I have not much help and support with the baby so I could have time for myself. The boyfriend made his focus more on work so when school went in work meant more to him than helping me a bit more at home. The baby is high needs with feeds every 2 hours. This was for the first while till my family doc said if she is gaining weight and doing fine then she can sleep as long as she wants.

When baby was in hospital for H1N1 I had a stay 2 nights. The first time I got in major crap from a doctor cause the baby slept through the night - my family doctor said it was okay for baby to sleep longer/overnight if she was gaining fine. The docs at the hospital were disgusted and said while the baby was in their care 2 hour feeds till she is 1 years of age or something like that. (The baby wasn't gaining much weight because she was sick and what people have much of an appetite when sick.

The baby has a flat side on her head which they told child protection that it is a huge sign of baby neglect. (Which is just BS).

Now with having no support and now having sleep problems and post partum depression on top of that things are hard to manage at times. Because of this factor it would cause great problems for the baby and wondered if I am a suitable parent for the baby.

The people who said that they would help out with the baby stepped back and then said something different. I reached out to community services only to be put on wait litsts.....the boyfriend's help soon got less and less.

On wednesday we will be going to legal aide to get a lawyer. I hope we are accepted and can get one.

Currently we have 2 visits per week for 2 hours long and it is supervised. Which is tough cause every little thing is recored down as I do things.

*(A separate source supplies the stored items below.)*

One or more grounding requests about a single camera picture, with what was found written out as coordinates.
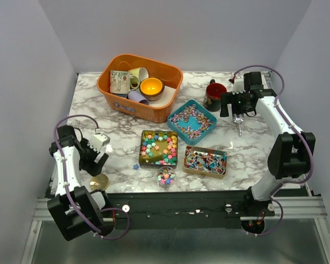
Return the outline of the teal tin swirl lollipops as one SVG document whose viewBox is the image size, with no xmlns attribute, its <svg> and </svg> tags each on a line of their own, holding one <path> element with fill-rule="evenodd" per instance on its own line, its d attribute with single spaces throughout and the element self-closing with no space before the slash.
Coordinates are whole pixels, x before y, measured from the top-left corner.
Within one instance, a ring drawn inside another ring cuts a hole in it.
<svg viewBox="0 0 330 264">
<path fill-rule="evenodd" d="M 168 116 L 167 125 L 187 145 L 196 145 L 217 124 L 217 118 L 195 100 L 189 100 Z"/>
</svg>

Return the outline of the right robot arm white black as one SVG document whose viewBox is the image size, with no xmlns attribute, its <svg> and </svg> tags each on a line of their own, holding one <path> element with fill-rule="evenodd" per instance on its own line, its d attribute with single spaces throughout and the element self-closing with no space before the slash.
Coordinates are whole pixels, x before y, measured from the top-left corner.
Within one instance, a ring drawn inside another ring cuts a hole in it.
<svg viewBox="0 0 330 264">
<path fill-rule="evenodd" d="M 285 184 L 303 184 L 314 171 L 316 138 L 304 132 L 287 115 L 272 89 L 266 89 L 259 71 L 244 74 L 242 80 L 229 79 L 233 90 L 221 95 L 221 117 L 237 118 L 250 112 L 267 122 L 276 140 L 267 159 L 268 171 L 248 188 L 239 208 L 253 216 L 267 209 L 272 197 Z"/>
</svg>

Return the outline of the gold tin star candies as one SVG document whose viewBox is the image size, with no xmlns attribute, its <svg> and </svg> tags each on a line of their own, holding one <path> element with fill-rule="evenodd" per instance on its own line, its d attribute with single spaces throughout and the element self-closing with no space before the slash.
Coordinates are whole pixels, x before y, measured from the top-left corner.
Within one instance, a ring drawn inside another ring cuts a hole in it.
<svg viewBox="0 0 330 264">
<path fill-rule="evenodd" d="M 178 164 L 178 133 L 174 131 L 143 130 L 140 139 L 141 168 L 160 168 Z"/>
</svg>

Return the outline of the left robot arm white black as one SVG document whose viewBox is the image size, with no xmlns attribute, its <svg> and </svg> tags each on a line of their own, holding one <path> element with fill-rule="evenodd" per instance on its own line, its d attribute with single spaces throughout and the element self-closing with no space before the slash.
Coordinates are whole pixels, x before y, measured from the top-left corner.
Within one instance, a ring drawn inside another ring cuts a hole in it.
<svg viewBox="0 0 330 264">
<path fill-rule="evenodd" d="M 88 191 L 82 184 L 81 171 L 92 177 L 101 174 L 108 159 L 103 148 L 110 138 L 97 131 L 89 139 L 78 139 L 70 125 L 56 126 L 49 148 L 57 165 L 57 190 L 47 208 L 65 240 L 70 241 L 93 228 L 103 228 L 103 218 L 111 204 L 101 190 Z"/>
</svg>

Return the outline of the clear glass bowl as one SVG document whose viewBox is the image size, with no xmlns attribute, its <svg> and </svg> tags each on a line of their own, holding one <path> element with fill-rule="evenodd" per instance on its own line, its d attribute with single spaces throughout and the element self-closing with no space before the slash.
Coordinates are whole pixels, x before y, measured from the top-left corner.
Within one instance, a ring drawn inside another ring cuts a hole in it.
<svg viewBox="0 0 330 264">
<path fill-rule="evenodd" d="M 156 173 L 156 180 L 159 186 L 170 188 L 176 179 L 175 170 L 169 166 L 161 167 Z"/>
</svg>

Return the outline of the gold tin round lollipops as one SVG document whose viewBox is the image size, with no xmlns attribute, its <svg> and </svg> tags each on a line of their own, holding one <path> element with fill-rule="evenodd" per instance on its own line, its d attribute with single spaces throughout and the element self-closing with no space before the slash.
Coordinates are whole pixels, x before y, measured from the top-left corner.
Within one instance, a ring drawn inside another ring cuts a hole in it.
<svg viewBox="0 0 330 264">
<path fill-rule="evenodd" d="M 227 152 L 210 148 L 187 146 L 183 172 L 222 179 L 227 171 Z"/>
</svg>

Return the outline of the metal scoop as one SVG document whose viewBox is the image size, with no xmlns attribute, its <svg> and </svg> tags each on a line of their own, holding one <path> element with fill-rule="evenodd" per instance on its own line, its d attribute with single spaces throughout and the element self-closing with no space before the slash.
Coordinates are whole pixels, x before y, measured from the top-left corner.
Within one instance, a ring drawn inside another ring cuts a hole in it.
<svg viewBox="0 0 330 264">
<path fill-rule="evenodd" d="M 233 122 L 237 125 L 238 127 L 238 135 L 242 136 L 242 128 L 241 124 L 244 121 L 244 115 L 243 114 L 232 114 Z"/>
</svg>

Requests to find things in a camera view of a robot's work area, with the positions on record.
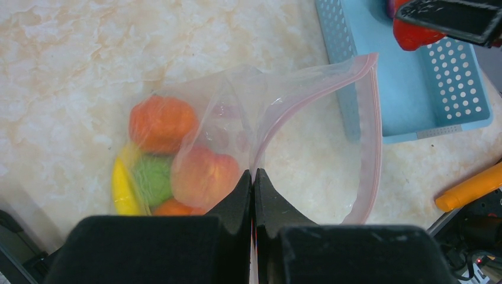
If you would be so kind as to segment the orange fruit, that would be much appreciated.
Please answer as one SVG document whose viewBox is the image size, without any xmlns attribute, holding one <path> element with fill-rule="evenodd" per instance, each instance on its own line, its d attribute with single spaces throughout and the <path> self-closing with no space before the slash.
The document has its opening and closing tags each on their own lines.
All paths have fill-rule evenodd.
<svg viewBox="0 0 502 284">
<path fill-rule="evenodd" d="M 178 98 L 153 95 L 135 105 L 128 123 L 129 138 L 141 150 L 175 154 L 185 140 L 192 140 L 199 127 L 193 107 Z"/>
<path fill-rule="evenodd" d="M 207 213 L 207 210 L 187 206 L 175 198 L 170 198 L 159 205 L 153 212 L 153 216 L 200 216 Z"/>
</svg>

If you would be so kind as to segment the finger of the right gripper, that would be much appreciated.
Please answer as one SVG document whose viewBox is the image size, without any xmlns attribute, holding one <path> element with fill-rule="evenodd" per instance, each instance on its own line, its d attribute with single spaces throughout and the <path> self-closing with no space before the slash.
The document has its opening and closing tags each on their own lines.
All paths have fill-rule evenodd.
<svg viewBox="0 0 502 284">
<path fill-rule="evenodd" d="M 483 48 L 501 47 L 501 1 L 408 1 L 394 18 Z"/>
</svg>

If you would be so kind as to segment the clear zip top bag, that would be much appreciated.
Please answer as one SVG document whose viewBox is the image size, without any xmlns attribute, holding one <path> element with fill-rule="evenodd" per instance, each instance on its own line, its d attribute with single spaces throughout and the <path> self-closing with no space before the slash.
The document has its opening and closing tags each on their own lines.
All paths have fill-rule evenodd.
<svg viewBox="0 0 502 284">
<path fill-rule="evenodd" d="M 345 122 L 359 134 L 362 165 L 357 195 L 343 222 L 362 223 L 373 208 L 381 170 L 377 63 L 378 55 L 371 53 L 286 76 L 263 73 L 253 66 L 239 66 L 169 85 L 149 97 L 171 96 L 189 103 L 199 119 L 195 137 L 185 140 L 175 154 L 139 149 L 143 155 L 175 159 L 179 153 L 203 146 L 234 157 L 242 171 L 249 170 L 255 177 L 267 146 L 287 121 L 318 99 L 347 93 L 351 104 L 342 111 L 349 114 Z"/>
</svg>

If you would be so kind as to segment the yellow banana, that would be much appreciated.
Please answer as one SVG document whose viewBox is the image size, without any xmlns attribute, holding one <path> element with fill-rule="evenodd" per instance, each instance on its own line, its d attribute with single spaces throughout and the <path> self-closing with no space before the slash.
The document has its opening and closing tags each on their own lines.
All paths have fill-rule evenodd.
<svg viewBox="0 0 502 284">
<path fill-rule="evenodd" d="M 117 154 L 111 174 L 111 195 L 118 215 L 149 216 L 150 209 L 141 197 L 132 169 L 142 157 L 134 143 L 127 143 Z"/>
</svg>

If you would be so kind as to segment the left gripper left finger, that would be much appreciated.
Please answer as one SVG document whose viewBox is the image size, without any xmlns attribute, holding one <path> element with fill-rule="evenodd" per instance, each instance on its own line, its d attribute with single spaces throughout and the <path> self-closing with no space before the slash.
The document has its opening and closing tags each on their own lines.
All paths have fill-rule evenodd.
<svg viewBox="0 0 502 284">
<path fill-rule="evenodd" d="M 71 231 L 46 283 L 248 283 L 251 174 L 202 216 L 92 216 Z"/>
</svg>

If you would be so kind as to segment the peach fruit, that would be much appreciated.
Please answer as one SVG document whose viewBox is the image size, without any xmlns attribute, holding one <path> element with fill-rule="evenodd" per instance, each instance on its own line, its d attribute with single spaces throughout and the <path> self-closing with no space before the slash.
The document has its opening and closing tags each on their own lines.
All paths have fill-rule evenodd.
<svg viewBox="0 0 502 284">
<path fill-rule="evenodd" d="M 187 206 L 209 210 L 232 192 L 242 173 L 234 157 L 195 146 L 173 160 L 172 193 Z"/>
</svg>

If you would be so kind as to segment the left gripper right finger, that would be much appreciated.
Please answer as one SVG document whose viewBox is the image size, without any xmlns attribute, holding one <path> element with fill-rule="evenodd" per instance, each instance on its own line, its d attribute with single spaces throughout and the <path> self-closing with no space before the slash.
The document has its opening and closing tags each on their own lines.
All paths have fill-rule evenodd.
<svg viewBox="0 0 502 284">
<path fill-rule="evenodd" d="M 318 225 L 253 184 L 259 283 L 454 283 L 438 244 L 411 225 Z"/>
</svg>

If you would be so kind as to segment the green apple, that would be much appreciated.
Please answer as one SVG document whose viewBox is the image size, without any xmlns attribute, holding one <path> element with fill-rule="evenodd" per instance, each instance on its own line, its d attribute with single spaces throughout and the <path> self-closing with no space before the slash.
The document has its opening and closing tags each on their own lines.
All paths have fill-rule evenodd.
<svg viewBox="0 0 502 284">
<path fill-rule="evenodd" d="M 141 156 L 133 167 L 133 177 L 144 202 L 157 207 L 171 198 L 172 156 Z"/>
</svg>

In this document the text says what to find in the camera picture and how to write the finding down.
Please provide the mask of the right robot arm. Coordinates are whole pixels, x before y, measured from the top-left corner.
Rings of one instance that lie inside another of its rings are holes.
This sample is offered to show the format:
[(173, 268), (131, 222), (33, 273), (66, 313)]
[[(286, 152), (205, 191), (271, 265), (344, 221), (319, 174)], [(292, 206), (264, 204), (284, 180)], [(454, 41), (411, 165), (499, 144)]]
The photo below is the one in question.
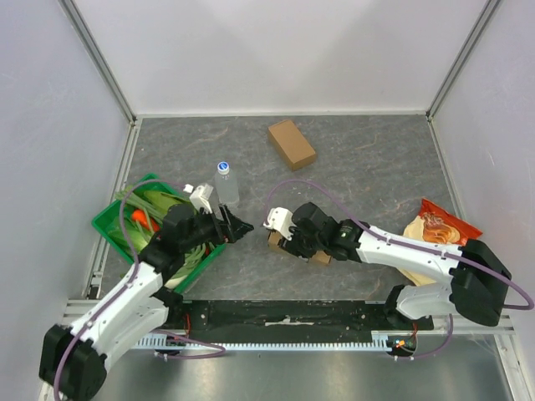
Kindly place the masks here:
[(428, 315), (457, 312), (495, 327), (504, 308), (511, 273), (482, 241), (465, 245), (411, 240), (350, 219), (336, 221), (309, 202), (283, 220), (282, 249), (309, 259), (322, 251), (337, 261), (381, 264), (432, 280), (420, 287), (394, 287), (383, 307), (392, 328)]

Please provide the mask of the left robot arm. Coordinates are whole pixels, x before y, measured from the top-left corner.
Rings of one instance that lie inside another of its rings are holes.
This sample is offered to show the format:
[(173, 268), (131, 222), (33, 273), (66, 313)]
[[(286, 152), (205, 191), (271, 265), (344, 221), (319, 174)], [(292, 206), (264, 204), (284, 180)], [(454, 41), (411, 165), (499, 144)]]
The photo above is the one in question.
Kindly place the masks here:
[(166, 283), (184, 266), (186, 254), (208, 243), (234, 243), (254, 229), (225, 205), (219, 209), (216, 217), (185, 204), (171, 207), (123, 279), (82, 317), (45, 333), (38, 375), (53, 387), (55, 399), (91, 400), (111, 368), (146, 334), (181, 324), (182, 296)]

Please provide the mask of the brown cardboard box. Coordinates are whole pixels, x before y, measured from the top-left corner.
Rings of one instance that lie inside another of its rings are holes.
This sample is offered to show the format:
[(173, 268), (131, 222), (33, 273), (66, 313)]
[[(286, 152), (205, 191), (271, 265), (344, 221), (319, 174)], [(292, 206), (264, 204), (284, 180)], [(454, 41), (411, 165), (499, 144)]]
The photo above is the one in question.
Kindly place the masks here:
[(292, 120), (269, 126), (267, 137), (291, 171), (311, 165), (317, 159), (313, 146)]

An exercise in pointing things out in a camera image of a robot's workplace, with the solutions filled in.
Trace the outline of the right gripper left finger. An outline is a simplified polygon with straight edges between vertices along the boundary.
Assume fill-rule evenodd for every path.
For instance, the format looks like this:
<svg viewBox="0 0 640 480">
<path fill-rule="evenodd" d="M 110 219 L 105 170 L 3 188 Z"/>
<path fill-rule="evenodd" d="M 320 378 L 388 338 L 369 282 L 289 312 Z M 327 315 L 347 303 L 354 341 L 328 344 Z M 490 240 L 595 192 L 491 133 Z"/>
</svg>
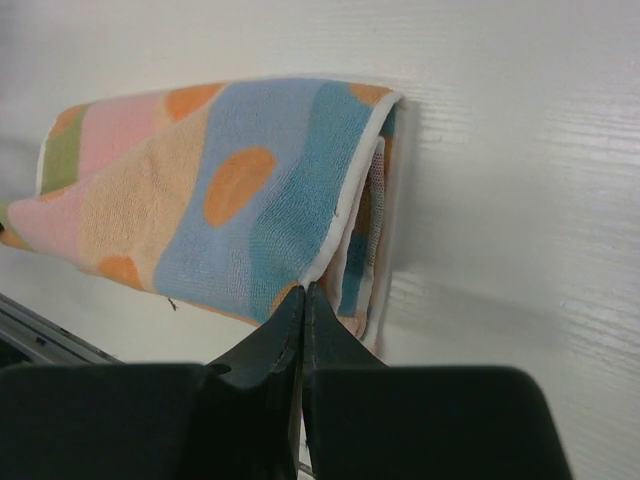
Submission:
<svg viewBox="0 0 640 480">
<path fill-rule="evenodd" d="M 1 367 L 5 479 L 294 479 L 304 290 L 207 364 Z"/>
</svg>

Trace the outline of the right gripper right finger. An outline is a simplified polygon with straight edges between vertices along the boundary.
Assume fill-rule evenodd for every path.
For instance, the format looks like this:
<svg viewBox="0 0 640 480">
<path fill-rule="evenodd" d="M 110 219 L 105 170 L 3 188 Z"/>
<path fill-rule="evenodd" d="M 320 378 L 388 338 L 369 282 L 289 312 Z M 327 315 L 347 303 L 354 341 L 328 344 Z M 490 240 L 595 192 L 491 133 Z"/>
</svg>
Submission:
<svg viewBox="0 0 640 480">
<path fill-rule="evenodd" d="M 305 296 L 302 405 L 319 479 L 568 479 L 546 398 L 508 366 L 384 364 Z"/>
</svg>

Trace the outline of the orange pastel patterned towel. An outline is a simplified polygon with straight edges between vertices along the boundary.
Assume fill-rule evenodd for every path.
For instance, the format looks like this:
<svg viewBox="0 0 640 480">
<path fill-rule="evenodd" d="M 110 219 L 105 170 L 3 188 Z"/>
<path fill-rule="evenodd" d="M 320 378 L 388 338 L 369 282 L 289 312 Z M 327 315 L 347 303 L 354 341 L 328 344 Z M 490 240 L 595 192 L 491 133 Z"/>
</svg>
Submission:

Nerve racking as hell.

All i ever needed was extra help to get some me time and some more balance in myself instead of being 20 hours a day and 7 days a week on baby duty.

Yes I am deeply devastated and this this has really upset me. I feel betrayed by the doctor who cared for my baby. I have never felt so misunderstood and frustrated with the system.

The dad's birth data

Jan 30, 1971 Windsor Nova scotia 10:10 PM

My poor Cancer moon has been shredded.....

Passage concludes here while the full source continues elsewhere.